__Dataset records__.

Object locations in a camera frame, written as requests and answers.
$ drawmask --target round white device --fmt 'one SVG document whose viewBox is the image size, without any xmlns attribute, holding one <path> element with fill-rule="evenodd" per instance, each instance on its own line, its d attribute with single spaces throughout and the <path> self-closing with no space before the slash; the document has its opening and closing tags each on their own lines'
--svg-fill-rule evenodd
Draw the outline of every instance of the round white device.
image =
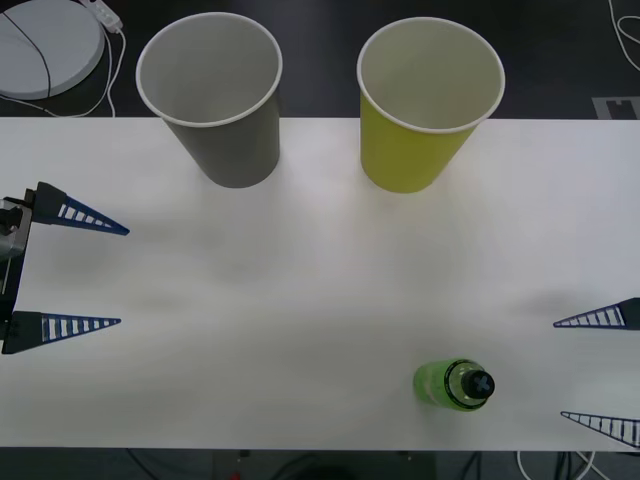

...

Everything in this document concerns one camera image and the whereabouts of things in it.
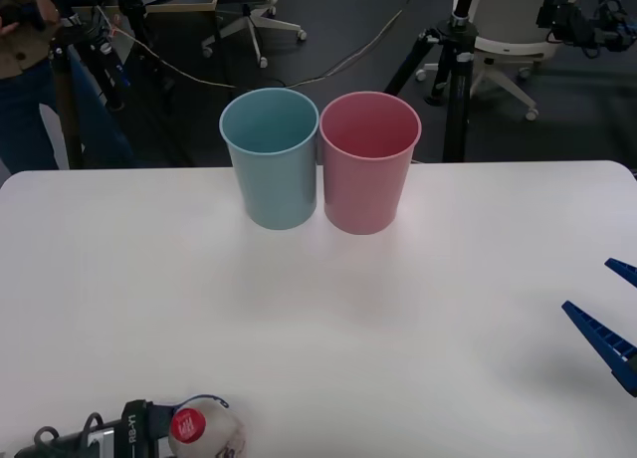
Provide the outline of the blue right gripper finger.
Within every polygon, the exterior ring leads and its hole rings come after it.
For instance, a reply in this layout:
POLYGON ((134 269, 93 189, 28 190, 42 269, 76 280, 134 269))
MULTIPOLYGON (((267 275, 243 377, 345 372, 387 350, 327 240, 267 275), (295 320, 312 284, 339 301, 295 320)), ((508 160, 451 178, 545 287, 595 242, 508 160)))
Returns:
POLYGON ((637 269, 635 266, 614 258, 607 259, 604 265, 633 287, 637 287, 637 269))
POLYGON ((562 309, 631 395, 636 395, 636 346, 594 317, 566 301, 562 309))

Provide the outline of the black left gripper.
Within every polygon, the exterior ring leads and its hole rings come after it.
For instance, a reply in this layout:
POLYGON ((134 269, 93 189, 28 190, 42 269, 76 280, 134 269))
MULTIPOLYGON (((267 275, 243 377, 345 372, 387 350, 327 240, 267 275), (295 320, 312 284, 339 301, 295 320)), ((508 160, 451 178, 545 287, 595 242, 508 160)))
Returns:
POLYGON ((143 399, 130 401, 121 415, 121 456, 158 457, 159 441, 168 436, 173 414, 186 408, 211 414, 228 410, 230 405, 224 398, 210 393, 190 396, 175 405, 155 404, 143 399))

__Required work__. Each line of the data above that contains the string "rule" should be counted; give only the total.

__Task result__. 2